**WORK TO BE COMPLETED**
The answer must be the complete listing, reproduced exactly.

═══ DATASET CONTENT

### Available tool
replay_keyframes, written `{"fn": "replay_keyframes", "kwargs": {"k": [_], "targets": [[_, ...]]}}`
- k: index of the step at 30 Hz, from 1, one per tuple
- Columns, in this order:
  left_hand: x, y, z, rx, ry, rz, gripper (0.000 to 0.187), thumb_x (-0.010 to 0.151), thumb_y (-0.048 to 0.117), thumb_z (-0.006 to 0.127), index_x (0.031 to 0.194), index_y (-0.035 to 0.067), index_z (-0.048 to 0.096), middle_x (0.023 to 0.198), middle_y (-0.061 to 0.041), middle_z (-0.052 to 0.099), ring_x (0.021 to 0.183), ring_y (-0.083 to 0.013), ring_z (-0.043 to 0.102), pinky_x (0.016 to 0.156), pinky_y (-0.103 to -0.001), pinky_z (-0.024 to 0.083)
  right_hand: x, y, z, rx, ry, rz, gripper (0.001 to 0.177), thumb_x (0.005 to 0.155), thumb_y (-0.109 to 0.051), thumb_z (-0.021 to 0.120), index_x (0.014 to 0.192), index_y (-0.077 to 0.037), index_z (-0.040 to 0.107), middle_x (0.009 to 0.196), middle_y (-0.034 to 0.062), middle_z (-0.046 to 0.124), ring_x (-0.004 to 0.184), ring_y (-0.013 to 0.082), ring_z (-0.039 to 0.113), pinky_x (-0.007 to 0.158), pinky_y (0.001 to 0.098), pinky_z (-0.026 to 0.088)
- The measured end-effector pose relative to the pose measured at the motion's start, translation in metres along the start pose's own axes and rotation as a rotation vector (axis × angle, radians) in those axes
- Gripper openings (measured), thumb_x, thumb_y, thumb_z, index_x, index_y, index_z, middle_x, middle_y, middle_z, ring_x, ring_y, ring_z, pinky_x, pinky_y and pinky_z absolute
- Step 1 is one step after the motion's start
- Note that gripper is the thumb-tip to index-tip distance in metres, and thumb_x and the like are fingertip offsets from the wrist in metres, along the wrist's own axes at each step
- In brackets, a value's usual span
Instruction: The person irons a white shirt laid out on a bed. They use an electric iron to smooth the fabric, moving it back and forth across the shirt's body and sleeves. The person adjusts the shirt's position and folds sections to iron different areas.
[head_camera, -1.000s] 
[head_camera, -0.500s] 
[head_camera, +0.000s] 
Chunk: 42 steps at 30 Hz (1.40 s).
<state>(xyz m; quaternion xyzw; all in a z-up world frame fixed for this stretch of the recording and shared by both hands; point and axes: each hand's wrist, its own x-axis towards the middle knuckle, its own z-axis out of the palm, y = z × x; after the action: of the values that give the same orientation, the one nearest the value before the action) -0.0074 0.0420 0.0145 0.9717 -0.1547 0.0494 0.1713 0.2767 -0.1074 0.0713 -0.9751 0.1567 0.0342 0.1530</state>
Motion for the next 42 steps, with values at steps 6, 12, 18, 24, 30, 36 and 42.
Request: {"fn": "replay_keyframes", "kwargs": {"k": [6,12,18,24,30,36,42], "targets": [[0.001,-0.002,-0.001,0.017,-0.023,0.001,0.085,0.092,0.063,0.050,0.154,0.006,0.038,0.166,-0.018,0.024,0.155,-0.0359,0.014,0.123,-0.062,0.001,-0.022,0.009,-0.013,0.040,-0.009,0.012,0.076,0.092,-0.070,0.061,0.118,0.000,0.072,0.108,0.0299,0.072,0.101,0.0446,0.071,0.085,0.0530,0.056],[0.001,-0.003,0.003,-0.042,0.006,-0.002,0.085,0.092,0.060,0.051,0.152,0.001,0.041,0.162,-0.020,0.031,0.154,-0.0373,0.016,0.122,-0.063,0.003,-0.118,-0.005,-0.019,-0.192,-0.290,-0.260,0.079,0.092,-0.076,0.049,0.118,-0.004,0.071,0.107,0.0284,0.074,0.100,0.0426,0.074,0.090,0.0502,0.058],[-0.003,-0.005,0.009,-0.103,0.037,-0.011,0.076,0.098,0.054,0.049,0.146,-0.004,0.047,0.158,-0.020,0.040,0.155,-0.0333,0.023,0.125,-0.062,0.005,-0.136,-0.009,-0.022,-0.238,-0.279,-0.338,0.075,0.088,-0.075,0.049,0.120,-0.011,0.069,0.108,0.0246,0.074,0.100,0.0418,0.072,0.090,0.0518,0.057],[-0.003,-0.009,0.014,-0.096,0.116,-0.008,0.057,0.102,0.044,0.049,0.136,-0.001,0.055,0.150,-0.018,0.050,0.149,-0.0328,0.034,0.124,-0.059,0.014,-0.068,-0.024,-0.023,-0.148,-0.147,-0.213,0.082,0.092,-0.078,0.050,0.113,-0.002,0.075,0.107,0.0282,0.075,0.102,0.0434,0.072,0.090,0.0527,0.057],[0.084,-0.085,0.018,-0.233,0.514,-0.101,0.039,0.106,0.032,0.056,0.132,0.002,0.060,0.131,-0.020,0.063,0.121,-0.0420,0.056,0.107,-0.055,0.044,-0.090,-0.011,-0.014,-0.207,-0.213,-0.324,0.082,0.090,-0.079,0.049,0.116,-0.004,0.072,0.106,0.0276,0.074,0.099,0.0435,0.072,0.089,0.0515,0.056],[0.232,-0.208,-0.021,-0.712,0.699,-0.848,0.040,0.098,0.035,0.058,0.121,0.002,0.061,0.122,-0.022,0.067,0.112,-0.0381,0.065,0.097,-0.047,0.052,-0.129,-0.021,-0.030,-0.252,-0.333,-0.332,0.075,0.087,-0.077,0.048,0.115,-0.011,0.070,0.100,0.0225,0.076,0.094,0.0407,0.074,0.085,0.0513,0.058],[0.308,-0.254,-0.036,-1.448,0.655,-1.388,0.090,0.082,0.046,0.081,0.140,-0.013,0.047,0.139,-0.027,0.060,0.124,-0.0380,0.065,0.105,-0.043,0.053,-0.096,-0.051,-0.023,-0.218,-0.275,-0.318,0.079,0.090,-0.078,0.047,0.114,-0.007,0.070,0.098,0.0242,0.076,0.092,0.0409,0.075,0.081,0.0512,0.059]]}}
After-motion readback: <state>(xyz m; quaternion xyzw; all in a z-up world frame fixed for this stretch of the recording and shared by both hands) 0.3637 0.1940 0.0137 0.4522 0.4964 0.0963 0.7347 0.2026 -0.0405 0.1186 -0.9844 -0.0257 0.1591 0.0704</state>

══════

**OUTPUT OF THE EXERCISE**
### Available tool
replay_keyframes, written `{"fn": "replay_keyframes", "kwargs": {"k": [_], "targets": [[_, ...]]}}`
- k: index of the step at 30 Hz, from 1, one per tuple
- Columns, in this order:
  left_hand: x, y, z, rx, ry, rz, gripper (0.000 to 0.187), thumb_x (-0.010 to 0.151), thumb_y (-0.048 to 0.117), thumb_z (-0.006 to 0.127), index_x (0.031 to 0.194), index_y (-0.035 to 0.067), index_z (-0.048 to 0.096), middle_x (0.023 to 0.198), middle_y (-0.061 to 0.041), middle_z (-0.052 to 0.099), ring_x (0.021 to 0.183), ring_y (-0.083 to 0.013), ring_z (-0.043 to 0.102), pinky_x (0.016 to 0.156), pinky_y (-0.103 to -0.001), pinky_z (-0.024 to 0.083)
  right_hand: x, y, z, rx, ry, rz, gripper (0.001 to 0.177), thumb_x (0.005 to 0.155), thumb_y (-0.109 to 0.051), thumb_z (-0.021 to 0.120), index_x (0.014 to 0.192), index_y (-0.077 to 0.037), index_z (-0.040 to 0.107), middle_x (0.009 to 0.196), middle_y (-0.034 to 0.062), middle_z (-0.046 to 0.124), ring_x (-0.004 to 0.184), ring_y (-0.013 to 0.082), ring_z (-0.039 to 0.113), pinky_x (-0.007 to 0.158), pinky_y (0.001 to 0.098), pinky_z (-0.026 to 0.088)
- The measured end-effector pose relative to the pose measured at the motion's start, translation in metres along the start pose's own axes and rotation as a rotation vector (axis × angle, radians) in those axes
- Gripper openings (measured), thumb_x, thumb_y, thumb_z, index_x, index_y, index_z, middle_x, middle_y, middle_z, ring_x, ring_y, ring_z, pinky_x, pinky_y and pinky_z absolute
- Step 1 is one step after the motion's start
- Note that gripper is the thumb-tip to index-tip distance in metres, and thumb_x and the like are fingertip offsets from the wrist in metres, along the wrist's own axes at each step
- In brackets, a value's usual span
Instruction: The person irons a white shirt laid out on a bed. They use an electric iron to smooth the fabric, moving it back and forth across the shirt's body and sleeves. The person adjusts the shirt's position and folds sections to iron different areas.
[head_camera, -1.000s] 
[head_camera, -0.500s] 
[head_camera, +0.000s] 
Chunk: 42 steps at 30 Hz (1.40 s).
<state>(xyz m; quaternion xyzw; all in a z-up world frame fixed for this stretch of the recording and shared by both hands; point and axes: each hand's wrist, its own x-axis towards the middle knuckle, its own z-axis out of the palm, y = z × x; after the action: of the values that give the same orientation, the one nearest the value before the action) -0.0074 0.0420 0.0145 0.9717 -0.1547 0.0494 0.1713 0.2767 -0.1074 0.0713 -0.9751 0.1567 0.0342 0.1530</state>
Motion for the next 42 steps, with values at steps 6, 12, 18, 24, 30, 36 and 42.
Request: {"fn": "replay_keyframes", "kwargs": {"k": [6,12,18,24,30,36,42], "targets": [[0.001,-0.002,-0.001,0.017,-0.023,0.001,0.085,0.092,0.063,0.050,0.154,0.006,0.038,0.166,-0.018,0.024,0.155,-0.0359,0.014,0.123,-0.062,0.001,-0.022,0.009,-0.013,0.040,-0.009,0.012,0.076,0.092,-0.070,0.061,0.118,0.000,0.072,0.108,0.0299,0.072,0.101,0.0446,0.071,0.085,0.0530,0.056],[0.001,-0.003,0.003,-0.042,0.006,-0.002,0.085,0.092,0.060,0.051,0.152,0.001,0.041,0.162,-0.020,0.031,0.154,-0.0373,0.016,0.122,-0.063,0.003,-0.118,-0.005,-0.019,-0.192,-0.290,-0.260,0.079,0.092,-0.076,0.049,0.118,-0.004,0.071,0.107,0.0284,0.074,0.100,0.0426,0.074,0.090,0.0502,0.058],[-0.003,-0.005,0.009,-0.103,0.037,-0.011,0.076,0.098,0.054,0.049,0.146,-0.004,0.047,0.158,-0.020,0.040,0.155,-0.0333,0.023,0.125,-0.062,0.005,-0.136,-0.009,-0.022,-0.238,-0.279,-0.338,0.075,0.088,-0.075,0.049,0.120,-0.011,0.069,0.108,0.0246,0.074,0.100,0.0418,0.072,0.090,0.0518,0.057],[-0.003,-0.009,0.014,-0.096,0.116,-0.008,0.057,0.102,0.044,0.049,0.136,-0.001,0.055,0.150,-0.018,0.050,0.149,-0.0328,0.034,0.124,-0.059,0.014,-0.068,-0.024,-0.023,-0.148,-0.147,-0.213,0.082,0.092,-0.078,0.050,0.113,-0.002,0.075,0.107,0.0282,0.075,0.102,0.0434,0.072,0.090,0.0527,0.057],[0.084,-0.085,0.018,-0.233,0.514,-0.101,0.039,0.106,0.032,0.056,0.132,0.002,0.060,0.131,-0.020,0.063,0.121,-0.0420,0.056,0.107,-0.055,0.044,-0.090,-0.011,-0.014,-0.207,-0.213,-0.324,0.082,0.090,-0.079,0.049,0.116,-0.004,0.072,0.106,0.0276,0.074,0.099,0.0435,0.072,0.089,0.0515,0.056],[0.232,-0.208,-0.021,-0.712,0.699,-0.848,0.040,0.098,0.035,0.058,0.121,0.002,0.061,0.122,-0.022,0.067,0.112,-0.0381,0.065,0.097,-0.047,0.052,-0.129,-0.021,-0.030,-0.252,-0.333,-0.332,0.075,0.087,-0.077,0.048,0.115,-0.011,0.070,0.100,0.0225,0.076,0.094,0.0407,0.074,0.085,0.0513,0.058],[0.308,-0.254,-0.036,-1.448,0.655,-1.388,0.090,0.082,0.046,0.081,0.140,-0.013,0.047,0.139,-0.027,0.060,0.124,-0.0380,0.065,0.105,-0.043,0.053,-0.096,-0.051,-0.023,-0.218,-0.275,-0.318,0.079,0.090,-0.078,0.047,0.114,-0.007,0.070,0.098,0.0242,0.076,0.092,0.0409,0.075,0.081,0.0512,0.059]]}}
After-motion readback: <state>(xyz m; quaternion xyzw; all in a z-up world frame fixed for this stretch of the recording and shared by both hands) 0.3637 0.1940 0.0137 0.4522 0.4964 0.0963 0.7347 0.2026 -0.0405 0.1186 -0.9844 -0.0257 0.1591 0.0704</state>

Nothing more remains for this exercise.